(Excerpts from a dataset)

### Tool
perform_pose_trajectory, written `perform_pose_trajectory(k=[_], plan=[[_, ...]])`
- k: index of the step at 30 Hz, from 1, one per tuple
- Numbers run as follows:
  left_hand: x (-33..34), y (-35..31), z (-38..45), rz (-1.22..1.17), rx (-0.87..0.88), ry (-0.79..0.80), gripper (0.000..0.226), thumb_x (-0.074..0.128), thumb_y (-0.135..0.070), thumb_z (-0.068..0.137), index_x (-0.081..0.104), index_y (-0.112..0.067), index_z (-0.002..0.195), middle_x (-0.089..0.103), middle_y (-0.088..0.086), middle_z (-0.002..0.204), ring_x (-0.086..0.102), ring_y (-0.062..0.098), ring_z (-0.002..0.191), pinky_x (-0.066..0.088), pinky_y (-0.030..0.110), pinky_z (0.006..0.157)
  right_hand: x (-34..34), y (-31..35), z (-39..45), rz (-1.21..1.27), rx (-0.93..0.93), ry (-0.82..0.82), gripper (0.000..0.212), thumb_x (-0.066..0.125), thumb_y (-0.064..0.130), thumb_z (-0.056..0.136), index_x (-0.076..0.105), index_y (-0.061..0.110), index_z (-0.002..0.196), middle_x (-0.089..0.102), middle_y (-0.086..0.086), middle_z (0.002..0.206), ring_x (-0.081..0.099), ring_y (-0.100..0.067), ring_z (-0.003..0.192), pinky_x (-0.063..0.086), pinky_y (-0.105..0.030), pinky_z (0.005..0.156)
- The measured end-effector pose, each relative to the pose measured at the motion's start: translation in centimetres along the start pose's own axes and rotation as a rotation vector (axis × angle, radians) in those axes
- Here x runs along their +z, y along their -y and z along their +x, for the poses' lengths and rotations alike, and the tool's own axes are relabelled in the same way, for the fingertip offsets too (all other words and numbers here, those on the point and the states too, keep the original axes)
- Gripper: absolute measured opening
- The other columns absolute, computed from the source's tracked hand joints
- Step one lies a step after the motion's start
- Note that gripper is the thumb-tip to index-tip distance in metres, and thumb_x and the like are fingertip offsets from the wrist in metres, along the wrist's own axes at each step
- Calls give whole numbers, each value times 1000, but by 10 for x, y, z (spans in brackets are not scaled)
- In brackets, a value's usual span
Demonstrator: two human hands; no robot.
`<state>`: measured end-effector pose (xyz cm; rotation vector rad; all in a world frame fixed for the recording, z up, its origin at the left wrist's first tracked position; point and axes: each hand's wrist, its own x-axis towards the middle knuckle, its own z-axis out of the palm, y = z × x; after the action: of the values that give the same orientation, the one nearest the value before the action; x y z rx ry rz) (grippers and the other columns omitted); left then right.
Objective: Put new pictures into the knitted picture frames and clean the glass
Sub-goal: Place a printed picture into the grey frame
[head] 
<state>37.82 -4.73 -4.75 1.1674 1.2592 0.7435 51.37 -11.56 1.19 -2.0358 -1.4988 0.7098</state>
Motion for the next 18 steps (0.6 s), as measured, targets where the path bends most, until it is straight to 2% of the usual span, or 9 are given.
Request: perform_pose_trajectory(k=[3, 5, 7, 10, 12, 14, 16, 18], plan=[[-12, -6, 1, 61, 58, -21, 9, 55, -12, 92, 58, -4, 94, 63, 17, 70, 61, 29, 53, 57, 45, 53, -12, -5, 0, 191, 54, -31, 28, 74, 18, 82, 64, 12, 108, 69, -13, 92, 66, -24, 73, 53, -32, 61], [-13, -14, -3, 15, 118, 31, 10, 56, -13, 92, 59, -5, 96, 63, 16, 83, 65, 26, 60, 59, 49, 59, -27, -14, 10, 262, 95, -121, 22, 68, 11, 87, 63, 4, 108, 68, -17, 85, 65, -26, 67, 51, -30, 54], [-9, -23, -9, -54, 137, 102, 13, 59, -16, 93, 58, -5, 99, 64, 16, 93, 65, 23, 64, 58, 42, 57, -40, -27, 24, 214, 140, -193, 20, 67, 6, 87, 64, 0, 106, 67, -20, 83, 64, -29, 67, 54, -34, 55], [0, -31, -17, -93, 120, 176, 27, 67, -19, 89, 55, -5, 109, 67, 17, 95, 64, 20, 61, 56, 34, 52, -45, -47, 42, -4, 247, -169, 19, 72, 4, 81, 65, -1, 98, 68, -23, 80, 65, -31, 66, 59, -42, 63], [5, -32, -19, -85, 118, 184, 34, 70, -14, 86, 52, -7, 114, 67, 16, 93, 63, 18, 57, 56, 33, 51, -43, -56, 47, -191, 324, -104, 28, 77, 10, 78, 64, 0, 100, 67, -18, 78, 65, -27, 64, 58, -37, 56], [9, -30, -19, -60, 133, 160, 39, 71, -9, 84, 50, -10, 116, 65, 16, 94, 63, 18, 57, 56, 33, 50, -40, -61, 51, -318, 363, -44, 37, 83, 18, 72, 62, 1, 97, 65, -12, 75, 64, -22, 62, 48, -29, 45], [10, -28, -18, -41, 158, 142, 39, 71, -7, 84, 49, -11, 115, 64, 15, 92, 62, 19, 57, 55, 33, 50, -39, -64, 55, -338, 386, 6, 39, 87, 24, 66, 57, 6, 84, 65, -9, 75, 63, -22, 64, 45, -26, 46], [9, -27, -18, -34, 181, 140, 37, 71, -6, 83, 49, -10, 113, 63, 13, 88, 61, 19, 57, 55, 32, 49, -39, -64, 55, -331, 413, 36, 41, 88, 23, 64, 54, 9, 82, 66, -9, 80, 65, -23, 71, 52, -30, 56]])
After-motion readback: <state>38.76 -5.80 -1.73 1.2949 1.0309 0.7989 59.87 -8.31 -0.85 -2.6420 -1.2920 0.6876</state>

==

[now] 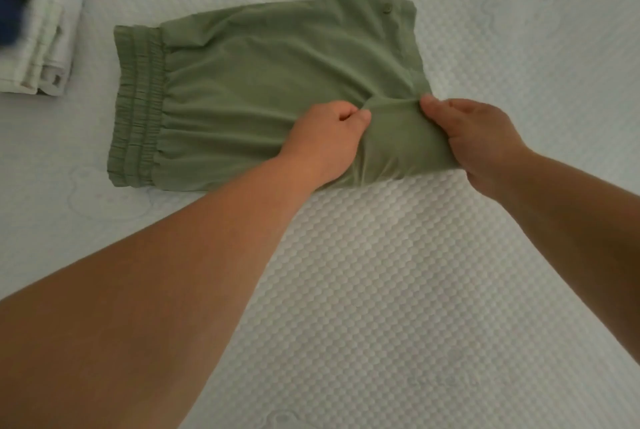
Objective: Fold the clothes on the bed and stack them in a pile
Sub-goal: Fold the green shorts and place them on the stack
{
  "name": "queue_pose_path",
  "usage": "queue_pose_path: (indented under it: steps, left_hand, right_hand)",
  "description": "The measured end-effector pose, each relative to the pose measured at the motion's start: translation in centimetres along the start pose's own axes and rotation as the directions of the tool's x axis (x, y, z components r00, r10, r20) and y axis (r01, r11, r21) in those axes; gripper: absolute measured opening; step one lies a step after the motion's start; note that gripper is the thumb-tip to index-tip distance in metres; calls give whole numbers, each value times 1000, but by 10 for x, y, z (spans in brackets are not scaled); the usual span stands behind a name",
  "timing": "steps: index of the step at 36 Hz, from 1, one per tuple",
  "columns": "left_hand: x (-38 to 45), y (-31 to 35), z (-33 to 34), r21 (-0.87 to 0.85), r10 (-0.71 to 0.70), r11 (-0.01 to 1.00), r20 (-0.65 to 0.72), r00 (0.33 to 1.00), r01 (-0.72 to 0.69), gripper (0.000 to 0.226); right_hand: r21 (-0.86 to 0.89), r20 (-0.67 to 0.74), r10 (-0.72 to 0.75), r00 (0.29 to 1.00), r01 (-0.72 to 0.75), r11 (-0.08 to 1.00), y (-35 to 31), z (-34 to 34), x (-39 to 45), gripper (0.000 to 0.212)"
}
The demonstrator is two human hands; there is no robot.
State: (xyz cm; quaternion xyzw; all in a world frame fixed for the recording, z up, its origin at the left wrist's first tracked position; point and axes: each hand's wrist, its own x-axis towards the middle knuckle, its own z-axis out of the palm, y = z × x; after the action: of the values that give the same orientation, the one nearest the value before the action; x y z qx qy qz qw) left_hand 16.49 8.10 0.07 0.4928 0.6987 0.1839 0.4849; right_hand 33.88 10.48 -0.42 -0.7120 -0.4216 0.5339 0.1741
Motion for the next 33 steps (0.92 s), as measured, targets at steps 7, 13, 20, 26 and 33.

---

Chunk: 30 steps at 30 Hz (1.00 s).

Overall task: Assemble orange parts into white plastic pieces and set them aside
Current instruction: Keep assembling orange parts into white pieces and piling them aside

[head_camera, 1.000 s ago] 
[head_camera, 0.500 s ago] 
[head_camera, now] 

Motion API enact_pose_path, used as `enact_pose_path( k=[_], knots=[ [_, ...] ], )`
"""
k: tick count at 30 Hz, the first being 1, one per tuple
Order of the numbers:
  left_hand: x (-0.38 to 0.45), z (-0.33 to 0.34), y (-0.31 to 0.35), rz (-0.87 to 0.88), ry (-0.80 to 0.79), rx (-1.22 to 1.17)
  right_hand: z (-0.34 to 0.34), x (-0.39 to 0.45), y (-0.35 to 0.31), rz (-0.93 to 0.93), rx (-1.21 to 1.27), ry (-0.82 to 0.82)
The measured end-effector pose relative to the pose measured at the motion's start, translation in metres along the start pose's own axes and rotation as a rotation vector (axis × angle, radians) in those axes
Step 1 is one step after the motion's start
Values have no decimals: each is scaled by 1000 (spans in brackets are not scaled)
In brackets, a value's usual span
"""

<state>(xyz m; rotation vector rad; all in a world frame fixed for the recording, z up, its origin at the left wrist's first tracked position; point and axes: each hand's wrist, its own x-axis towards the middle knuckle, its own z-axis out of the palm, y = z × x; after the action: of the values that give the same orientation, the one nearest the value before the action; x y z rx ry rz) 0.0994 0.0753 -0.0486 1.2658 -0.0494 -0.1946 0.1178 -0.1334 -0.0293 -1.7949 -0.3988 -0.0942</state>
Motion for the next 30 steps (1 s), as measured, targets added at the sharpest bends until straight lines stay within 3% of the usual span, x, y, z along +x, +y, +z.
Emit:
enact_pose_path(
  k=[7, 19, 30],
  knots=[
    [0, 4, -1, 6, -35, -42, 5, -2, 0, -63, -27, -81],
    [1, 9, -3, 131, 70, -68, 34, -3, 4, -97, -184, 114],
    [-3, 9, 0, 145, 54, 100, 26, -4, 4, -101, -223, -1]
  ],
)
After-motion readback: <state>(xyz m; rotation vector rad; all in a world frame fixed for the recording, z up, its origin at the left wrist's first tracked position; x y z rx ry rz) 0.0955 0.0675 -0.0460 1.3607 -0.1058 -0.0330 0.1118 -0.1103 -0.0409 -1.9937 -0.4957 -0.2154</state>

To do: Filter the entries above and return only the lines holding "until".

Answer to this exercise:
Motion for the next 18 steps (0.6 s), as measured, targets where the path bends most, until it is straight to 2% of the usual span, or 9 are given.
Motion for the next 30 steps (1 s), as measured, targets added at the sharpest bends until straight lines stay within 3% of the usual span, x, y, z along +x, +y, +z.

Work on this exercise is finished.